Tuesday, November 04, 2008

View From the Trenches in a Swing State

I spent 3-4 hours this morning volunteering at the local Obama precinct house in Fuquay-Varina, North Carolina.

They said what they needed was canvassers. People to go door to door with their lists of voters in high priority districts to ensure they knew where to go (election day precincts are different from early voting precincts), that they had voted, or whether they needed any assistance getting to the polls.

It was raining steadily all morning, but the turnout in the precinct house was impressive. Some of the people I rode or worked with said that in comparison to previous elections, a high percentage of people indicated they had already voted (early or earlier in the day) or were heading out to do so.

I've heard over and over that voter turnout favors Obama. If that is the case, things look good in these trenches. I was worried about the weather, but, again, many had already voted and those who were on there way were not to be deterred. Just about any model for a McCain victory that I've seen depends upon polling seriously mismeasuring voter enthusiasm or turnout.

A side note, too.

This is the first time I've felt strongly enough about an election to donate time or money. Participating in the process does make such a difference. I would urge many of my friends or colleagues who are indifferent or undecided (God knoweth how) to be a bit more engaged rather than taking the "I'm undecided CONVINCE me" posture. That low level of interest tends to lead to apathy. Getting out, even if it is just a couple of hours (I spend 2-3 hours on two different days canvassing neighborhoods and disseminating information) takes you away from your Internet or neighborhood bubble and shows you how people live. It moves the consequences of an election (local or national) from the category of the abstract to the real.

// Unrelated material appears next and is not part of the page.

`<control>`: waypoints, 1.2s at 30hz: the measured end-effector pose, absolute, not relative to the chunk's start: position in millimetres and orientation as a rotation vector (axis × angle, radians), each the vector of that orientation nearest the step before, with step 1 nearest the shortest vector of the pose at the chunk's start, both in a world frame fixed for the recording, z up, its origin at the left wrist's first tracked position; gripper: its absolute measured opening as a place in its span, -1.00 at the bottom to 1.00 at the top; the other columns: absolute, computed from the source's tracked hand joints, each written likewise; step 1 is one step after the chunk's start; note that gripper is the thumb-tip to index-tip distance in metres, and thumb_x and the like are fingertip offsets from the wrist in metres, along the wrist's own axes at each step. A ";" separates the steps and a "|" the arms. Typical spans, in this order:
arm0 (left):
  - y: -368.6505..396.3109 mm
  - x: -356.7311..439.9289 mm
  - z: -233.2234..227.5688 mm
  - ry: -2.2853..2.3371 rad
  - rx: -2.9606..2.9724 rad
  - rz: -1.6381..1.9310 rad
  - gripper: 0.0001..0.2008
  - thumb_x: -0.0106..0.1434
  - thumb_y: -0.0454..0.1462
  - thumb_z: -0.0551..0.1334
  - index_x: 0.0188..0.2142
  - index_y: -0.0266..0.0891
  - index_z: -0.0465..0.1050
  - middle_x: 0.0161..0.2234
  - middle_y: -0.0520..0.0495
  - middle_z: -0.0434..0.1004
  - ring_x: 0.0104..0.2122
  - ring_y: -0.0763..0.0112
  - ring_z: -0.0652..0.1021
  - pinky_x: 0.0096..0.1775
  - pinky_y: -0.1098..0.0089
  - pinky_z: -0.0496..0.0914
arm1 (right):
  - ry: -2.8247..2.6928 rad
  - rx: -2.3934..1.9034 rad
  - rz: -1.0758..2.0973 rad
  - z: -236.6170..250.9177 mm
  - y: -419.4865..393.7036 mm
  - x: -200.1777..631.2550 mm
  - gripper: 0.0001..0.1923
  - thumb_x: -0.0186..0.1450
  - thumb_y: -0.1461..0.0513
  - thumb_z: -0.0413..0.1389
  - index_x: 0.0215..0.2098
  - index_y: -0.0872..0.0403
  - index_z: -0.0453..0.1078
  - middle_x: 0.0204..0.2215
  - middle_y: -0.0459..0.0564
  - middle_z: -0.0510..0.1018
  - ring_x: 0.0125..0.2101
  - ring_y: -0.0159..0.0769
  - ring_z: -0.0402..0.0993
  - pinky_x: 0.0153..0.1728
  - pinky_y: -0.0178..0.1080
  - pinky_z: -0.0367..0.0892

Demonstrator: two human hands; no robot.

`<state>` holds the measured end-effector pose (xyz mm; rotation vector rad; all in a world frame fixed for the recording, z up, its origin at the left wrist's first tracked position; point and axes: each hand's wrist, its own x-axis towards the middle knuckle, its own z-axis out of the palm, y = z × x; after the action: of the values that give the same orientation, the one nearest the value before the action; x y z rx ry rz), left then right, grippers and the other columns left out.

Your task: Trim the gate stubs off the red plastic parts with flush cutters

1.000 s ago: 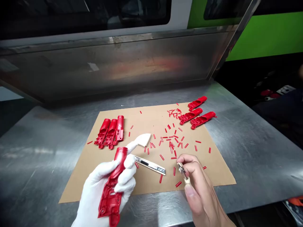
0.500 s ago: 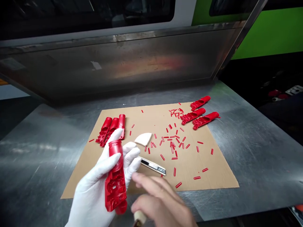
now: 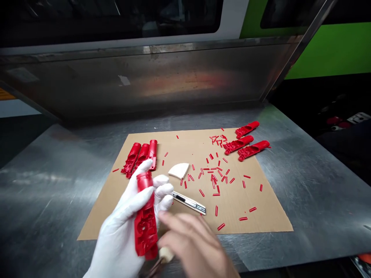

To my friends who want to vote Obama but are concerned or influenced by Republican rhetoric regarding Roe v. Wade, I make a last minute appeal:

If all you cared about were legalized abortion on demand, you wouldn't be undecided, would you? The fact that you are struggling tells me on some level, in your heart of hearts, you really want to vote for Obama but are afraid--of your (sub)community, friends, maybe even family. It's okay. God gave you a mind to reason and a conscience to listen to. There is more than one commandment and we all fail every day to be perfect. There are people who are great Christians in both political parties--who disagree about how to reduce abortions (and unwanted pregnancies for that matter). I won't repeat all of the arguments here, because most of you have heard them before.

What I will say is--I give you permission to vote for Obama. If you lose your credibility or respect as a Christian because of your vote, then your friends and community don't care about the sum total of your relationship with God and development of your faith, they only care that you are either "with us or against us."

George MacDonald wrote in Wilfrid Cumbermede:

The upper hand of influence I had over him I attribute to the greater freedom of my training, and the enlarged ideas which had led my uncle to avoid enthralling me to his notions. He believed that truth could afford to wait until I was capable of seeing it for myself, and that the best embodiments of truth are but bonds and fetters to him who cannot accept them as such. When I could not agree with him he would say with one of his fine smiles, "We'll drop it then, Willie. I don't believe you have cuaght my meaning. If I am right, you will see it some day, and there's no hurry."


Many will tell you there is a hurry, and urgency. That you agreeing with them is a matter of life and death. That may even be true, but I'm not sure that it is God's way. Even in the matters of life and death truth must be truth to the listener or it cannot carry the force of accepted fact. Don't let others decide for you or spiritually bully you into going against your beliefs.

MacDonald also wrote in The Hope of the Gospel:

If then we go wrong, it will be in the direction of the right, and with such aberration as will be easier to correct than what must come of refusing to imagine, and leaving the dullest traditional prepossessions to rule our hearts and minds, with no claim but the poverty of their expectations from the paternal riches.


Trust yourself, but more importantly, trust God. Believe that if you will but move in the direction of the right as you see and feel it (even if that is not the direction that seemingly makes sense to your friends or comrades) that you will train your heart to be obedient to the convictions God places there and any errors you make will be "easier to correct" than will be the results of refusing to imagine, refusing to think that you could be right and those who are so very sure could be wrong. Easier to correct, indeed, than the results of substituting someone else's conviction for your judgment, and taking the path of least resistance rather than the one that you think to be true.